Она права, я полагаю?

Пакет лапши, которую я готовил, извещал, что она японская, но я все равно намеревался заправить ее острым соусом. Это никакой не знак и не симптом чего бы то ни было. Просто я так люблю лапшу есть. Когда-то дети давились тем, что я для них готовил, а еще больше давились, когда я смотрел, как они ели. Но потом они выросли, доросли до астрофизики и (в качестве студентки второго семестра первого курса) до маркетинга, предоставляя своему отцу, страховому статистику, принять на себя все риски, какими только мир сей наделять призван.

Когда стук не повторился, что было бы вполне здраво, если бы кто-то снаружи стоял, я глянул, сощурившись, на дверь и в конце концов снял кастрюльку с лапшой с газовой конфорки, аккуратно выключил газ, потом для надежности проверил.

Стук больше не раздавался.

А я все же открыл дверь.

За нею не стояла д-р Робертсон, разглядывая меня на свой врачебный манер и держа наготове в правой руке свой пунктуационный карандаш. Вместо этого она стояла среди деревьев, ярдах, может, в двадцати за высокой травой.

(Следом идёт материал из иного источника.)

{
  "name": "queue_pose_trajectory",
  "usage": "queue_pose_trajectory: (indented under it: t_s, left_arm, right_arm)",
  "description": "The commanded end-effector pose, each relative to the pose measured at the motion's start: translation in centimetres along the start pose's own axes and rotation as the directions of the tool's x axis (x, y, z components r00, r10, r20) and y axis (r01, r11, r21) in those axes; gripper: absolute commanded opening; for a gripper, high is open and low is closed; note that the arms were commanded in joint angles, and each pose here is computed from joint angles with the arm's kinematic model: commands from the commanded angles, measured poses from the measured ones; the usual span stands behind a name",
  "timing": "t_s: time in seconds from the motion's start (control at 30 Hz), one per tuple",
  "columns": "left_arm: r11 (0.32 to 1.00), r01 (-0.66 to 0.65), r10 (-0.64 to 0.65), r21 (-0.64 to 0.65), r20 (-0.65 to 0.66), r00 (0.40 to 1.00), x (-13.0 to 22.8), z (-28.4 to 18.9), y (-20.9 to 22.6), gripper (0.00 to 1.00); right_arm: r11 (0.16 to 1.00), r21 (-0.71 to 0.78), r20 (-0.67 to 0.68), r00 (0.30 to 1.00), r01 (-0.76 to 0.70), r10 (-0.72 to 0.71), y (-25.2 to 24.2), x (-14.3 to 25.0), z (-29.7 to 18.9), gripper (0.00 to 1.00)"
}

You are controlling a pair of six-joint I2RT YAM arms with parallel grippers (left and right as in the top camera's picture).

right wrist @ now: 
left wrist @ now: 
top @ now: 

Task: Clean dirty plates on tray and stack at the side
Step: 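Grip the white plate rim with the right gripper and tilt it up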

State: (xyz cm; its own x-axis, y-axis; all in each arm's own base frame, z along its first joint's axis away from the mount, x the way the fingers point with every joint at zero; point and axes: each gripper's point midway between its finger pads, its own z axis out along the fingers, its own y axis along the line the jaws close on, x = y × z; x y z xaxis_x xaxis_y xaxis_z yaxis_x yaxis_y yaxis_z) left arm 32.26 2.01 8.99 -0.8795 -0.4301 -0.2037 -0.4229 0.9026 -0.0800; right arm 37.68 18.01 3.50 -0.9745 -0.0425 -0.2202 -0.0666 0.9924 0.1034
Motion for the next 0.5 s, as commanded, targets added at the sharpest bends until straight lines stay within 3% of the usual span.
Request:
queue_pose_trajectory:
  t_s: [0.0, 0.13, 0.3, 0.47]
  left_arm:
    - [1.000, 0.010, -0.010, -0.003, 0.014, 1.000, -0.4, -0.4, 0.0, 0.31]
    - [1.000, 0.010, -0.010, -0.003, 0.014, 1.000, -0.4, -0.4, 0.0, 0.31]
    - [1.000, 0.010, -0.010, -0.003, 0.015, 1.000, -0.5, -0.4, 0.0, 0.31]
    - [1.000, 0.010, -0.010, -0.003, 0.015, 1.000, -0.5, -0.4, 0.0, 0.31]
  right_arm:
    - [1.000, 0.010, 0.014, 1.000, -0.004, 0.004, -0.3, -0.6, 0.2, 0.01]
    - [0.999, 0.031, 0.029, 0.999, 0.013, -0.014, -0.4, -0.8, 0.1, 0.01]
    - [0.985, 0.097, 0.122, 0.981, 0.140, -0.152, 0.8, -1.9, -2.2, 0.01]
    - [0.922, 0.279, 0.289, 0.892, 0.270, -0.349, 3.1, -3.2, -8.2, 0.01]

На ней был белый лабораторный халат, какой она на моей памяти никогда не носила.

Руки она держала в карманах и не могла махнуть мне в ответ на мой кивок ей. Приглашение было очевидным, пусть и на таком расстоянии: она не могла подойти ко мне. Придется мне отправиться к ней.

Я подумал над этим, пытаясь согласовать с любой терапевтической практикой, о какой начитался в Интернете, потом сравнил это с перечнем, какой я, сам того не подозревая, все время составлял, перечнем под названием «Как врачи обыкновенно поступают».

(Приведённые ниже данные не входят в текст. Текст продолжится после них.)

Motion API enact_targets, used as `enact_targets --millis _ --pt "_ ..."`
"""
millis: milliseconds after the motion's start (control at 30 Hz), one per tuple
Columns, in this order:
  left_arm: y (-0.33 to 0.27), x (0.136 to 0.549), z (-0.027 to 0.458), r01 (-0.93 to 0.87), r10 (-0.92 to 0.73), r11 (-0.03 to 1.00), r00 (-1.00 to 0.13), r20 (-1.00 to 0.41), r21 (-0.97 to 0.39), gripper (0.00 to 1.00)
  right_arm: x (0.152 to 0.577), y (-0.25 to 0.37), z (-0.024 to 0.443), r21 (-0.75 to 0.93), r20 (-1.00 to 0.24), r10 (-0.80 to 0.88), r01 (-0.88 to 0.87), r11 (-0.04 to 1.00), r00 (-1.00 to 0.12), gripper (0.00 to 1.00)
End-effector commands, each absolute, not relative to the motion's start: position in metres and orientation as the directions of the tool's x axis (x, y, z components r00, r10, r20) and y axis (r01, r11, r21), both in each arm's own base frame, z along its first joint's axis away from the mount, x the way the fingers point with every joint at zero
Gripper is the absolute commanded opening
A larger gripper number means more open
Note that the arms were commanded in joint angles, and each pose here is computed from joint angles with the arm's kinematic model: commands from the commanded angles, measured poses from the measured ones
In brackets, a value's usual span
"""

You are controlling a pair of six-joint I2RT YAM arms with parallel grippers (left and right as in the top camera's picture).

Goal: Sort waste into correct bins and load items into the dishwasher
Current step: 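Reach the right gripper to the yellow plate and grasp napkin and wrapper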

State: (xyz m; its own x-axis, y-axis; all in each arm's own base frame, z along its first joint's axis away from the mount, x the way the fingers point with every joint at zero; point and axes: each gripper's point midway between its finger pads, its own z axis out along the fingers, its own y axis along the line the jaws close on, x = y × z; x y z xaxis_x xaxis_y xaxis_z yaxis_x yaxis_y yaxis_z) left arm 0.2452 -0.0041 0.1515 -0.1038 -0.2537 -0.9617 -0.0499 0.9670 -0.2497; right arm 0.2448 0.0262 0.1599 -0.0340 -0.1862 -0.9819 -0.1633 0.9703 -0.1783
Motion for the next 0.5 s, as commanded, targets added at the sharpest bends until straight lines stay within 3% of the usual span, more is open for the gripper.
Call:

Разве выбирают они горные дороги к уединенной хижине на выходные для визита к пациентам, которые даже не пропустили своего недавнего посещения?

Вполне могут, рассудил я. Вполне могут, если бывшая жена их пациента им позвонит, страдая от беспокойства. Не столько за ее бывшего, сколько беспокоясь за своих детей, кому вовсе незачем терять отца.

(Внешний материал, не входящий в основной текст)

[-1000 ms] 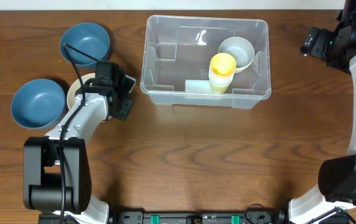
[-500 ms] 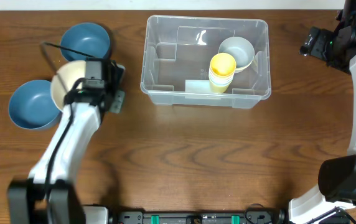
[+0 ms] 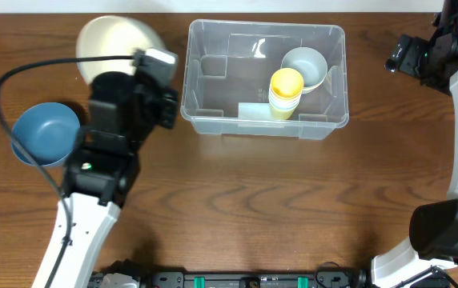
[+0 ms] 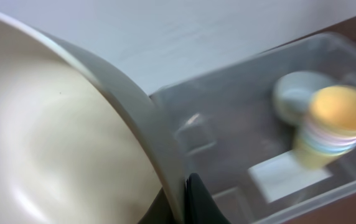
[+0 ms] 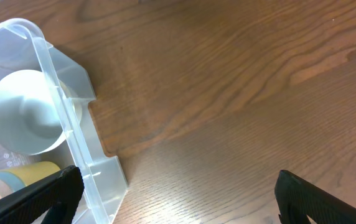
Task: Pack container
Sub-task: 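Lift the cream bowl and carry it toward the bin, then lower the cream bowl into the bin's left side and release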
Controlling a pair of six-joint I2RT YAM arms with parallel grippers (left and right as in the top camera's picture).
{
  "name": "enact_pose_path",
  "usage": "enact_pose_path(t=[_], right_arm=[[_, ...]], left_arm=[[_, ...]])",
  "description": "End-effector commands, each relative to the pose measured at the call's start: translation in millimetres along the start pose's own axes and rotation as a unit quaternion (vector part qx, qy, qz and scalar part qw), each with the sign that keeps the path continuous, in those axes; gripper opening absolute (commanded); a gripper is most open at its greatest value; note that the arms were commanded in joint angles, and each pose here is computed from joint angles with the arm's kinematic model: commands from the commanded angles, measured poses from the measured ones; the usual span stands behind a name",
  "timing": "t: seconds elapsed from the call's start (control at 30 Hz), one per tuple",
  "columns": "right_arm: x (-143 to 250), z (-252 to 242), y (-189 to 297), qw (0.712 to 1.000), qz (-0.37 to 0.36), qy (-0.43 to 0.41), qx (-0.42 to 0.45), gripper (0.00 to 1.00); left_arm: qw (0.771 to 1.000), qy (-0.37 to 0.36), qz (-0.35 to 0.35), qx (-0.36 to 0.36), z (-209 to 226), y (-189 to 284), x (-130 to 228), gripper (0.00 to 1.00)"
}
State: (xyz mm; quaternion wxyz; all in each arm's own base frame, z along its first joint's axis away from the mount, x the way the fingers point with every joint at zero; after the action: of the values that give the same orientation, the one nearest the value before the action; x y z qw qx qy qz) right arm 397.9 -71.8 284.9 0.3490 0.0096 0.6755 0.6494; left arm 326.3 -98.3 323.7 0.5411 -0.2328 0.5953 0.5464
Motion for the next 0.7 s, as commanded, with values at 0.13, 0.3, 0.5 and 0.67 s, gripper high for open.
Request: enact_pose_path(t=[0.13,0.3,0.5,0.67], right_arm=[[-5,-2,11,1.0,-0.018,0.002,0.003,0.99],[-5,-2,11,1.0,-0.018,0.002,0.003,0.99],[-5,-2,11,1.0,-0.018,0.002,0.003,0.99],[-5,-2,11,1.0,-0.018,0.002,0.003,0.99]], left_arm=[[0.996,-0.028,-0.037,0.072,-50,-32,-37,0.06],[0.993,-0.058,-0.037,0.098,-75,-62,-58,0.06],[0.991,-0.069,-0.002,0.113,-92,-105,-47,0.06],[0.989,-0.071,0.052,0.122,-101,-136,-12,0.06]])
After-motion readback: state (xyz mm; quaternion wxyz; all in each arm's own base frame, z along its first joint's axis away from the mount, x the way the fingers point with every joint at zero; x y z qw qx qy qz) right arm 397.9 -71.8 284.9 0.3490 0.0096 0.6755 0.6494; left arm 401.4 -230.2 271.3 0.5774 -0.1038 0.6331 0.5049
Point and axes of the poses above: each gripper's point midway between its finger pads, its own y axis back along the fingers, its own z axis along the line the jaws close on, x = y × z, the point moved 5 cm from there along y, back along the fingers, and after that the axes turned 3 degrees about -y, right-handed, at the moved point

Скаредное представление, уверен.

Так я объяснил бы, если б кто-нибудь поймал меня на таких мыслях о Лауре, я хочу сказать.

Одно скажу обо всей этой полезной для здоровья изоляции: выучиваешься говорить с самим собой. Целые разговоры вести. Диалоги, какие весь день длятся.

Стук в дверь? Он стал приятной передышкой.

Только втолковывал я себе, что ничего не видел. Что той бледной, пятнистой Роджеровой кожи не было там, за окном над раковиной. Что не было там… по-иному никак и не скажешь… полупрозрачного, размером с подушку сгустка из прошлого, там, где чья-то другая семья когда-то установила качели. Шляпка гриба, воистину. Впрочем, усики свои она во что углубляет?

В меня?

Когда в конце концов я договорился с самим собой о том, что ничего я там не видел, то вернулся с тем, что, сами понимаете, этого там и не было. Не было этого там потому, что это было отражением, дурачок. До него и сорока футов не было: висело у тебя над плечом позади тебя.

От возможности такого у меня рука дрожала на длинной вилке, какой я лапшу мешал. Не то чтобы заметно тряслась, но какое-то колыхание в мышцах, что к кости поближе, словно бы понимаешь: довериться этой руке нельзя ничуточки, вот.

Мое возражение на то, что оно находилось у меня над плечом: это должно быть связано со зрачковыми реакциями на различные уровни света и с разогретой мыльной пеной, наверное, висевшей в воздухе над раковиной, а еще с тем, как непредсказуемо колыхал взад-вперед высокую траву ветер. Проще говоря, я видел пятнышки. А затем мой мозг очертил вокруг них фигуру, чтобы вместить их все.